According to the ETP report, which analyses more than 800 different technology options to assess what needs to happen to reach net-zero emissions by 2070 while ensuring a resilient and secure energy system, structural changes to the energy system are required with global carbon emissions at such high levels.
The report reveals that transitioning just the power sector to clean energy would move the world only one-third of the way to net-zero emissions.
The report said to complete the journey, far more attention is required on the transport, industry and buildings sectors, which today account for about 55% of CO2 emissions from the energy system.

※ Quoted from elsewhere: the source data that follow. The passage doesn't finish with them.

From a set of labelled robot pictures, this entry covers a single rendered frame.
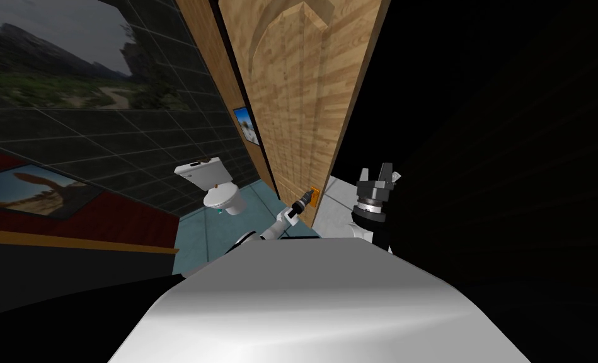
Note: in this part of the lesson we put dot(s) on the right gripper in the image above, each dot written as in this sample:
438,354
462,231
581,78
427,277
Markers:
374,191

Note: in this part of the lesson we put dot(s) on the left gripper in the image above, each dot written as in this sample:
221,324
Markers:
301,200

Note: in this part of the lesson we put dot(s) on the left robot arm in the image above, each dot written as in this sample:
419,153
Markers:
273,229

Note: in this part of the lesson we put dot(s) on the white toilet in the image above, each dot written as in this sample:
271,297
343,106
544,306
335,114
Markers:
218,189

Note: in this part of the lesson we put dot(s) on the small blue sky picture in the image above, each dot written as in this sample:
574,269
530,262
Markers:
247,126

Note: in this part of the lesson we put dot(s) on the light wooden door leaf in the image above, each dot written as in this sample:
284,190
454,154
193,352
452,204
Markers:
298,101

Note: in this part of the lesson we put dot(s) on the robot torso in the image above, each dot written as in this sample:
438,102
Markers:
309,302

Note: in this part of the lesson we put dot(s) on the brown rock desert picture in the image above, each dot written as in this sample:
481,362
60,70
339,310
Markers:
31,191

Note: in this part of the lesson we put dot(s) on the large mountain landscape picture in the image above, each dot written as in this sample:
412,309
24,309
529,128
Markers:
51,55

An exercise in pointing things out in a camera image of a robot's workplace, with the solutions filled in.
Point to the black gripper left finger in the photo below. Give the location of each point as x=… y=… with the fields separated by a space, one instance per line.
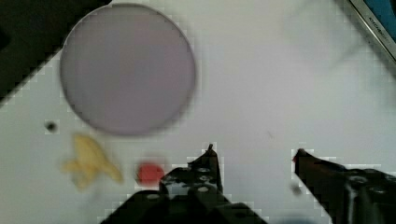
x=186 y=195

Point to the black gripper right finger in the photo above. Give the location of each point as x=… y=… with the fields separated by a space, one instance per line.
x=349 y=196

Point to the red toy strawberry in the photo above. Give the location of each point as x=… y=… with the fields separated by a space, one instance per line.
x=149 y=174

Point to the round lilac plate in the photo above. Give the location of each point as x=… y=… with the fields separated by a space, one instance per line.
x=127 y=69

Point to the silver toaster oven blue door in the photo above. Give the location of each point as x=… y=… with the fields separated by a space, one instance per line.
x=379 y=18

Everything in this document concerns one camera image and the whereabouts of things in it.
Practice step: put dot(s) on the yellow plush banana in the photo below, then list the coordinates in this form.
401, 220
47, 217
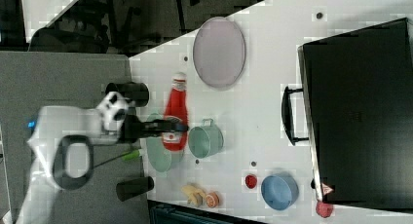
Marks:
195, 195

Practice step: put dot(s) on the green slotted spatula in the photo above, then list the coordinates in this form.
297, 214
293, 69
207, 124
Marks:
133, 154

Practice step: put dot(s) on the dark grey cylinder object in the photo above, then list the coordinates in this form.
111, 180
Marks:
129, 189

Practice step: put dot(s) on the red plush ketchup bottle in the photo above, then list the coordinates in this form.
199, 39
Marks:
176, 110

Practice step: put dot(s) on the silver black toaster oven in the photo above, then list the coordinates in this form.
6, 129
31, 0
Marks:
357, 89

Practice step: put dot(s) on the small red strawberry toy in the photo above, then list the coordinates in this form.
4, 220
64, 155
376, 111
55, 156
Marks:
250, 181

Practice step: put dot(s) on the lavender round plate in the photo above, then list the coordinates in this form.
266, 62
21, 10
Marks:
219, 53

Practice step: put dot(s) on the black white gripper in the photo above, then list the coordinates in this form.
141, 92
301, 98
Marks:
117, 120

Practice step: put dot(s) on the green cup with handle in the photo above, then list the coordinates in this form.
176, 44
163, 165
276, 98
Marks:
206, 139

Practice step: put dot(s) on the blue cup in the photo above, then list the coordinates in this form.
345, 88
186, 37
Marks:
279, 191

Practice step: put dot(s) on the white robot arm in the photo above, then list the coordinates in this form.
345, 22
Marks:
63, 141

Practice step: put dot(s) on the orange slice plush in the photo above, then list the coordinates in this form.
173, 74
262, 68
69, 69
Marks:
212, 200

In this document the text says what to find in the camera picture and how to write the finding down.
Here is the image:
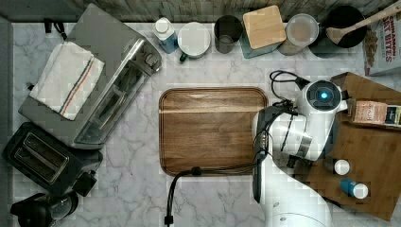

According to the report, much greater use of electricity in these sectors – for powering electric vehicles, recycling metals, heating buildings and many other tasks – can make the single largest contribution to reaching net-zero emissions.
Commenting on the recent report, Fatih Birol, executive director of the IEA, stated that despite the difficulties caused by the novel coronavirus (Covid-19) pandemic, several recent developments provided grounds for increasing optimism about the world’s ability to accelerate clean energy transitions and reach its energy and climate goals.
'Solar is leading renewables to new heights in markets across the globe, interest rates can help finance a growing number of clean energy projects, more governments and companies are throwing their weight behind these critical technologies, and all-important energy innovation may be about to take off,' he said.
In heavy industries, strategically timed investments could help avoid around 40% of cumulative emissions from existing infrastructure in these sectors.
The report also underlined the large and varied role that hydrogen is expected to play in helping the world reach net-zero emissions by forming a bridge between the power sector and industries.
'In the IEA’s Sustainable Development Scenario – a pathway for reaching international energy and climate goals – the global capacity of electrolysers, which produce hydrogen from water and electricity, expands to 3,300 gigawatts in 2070, from 0.2 gigawatts today,' the report revealed.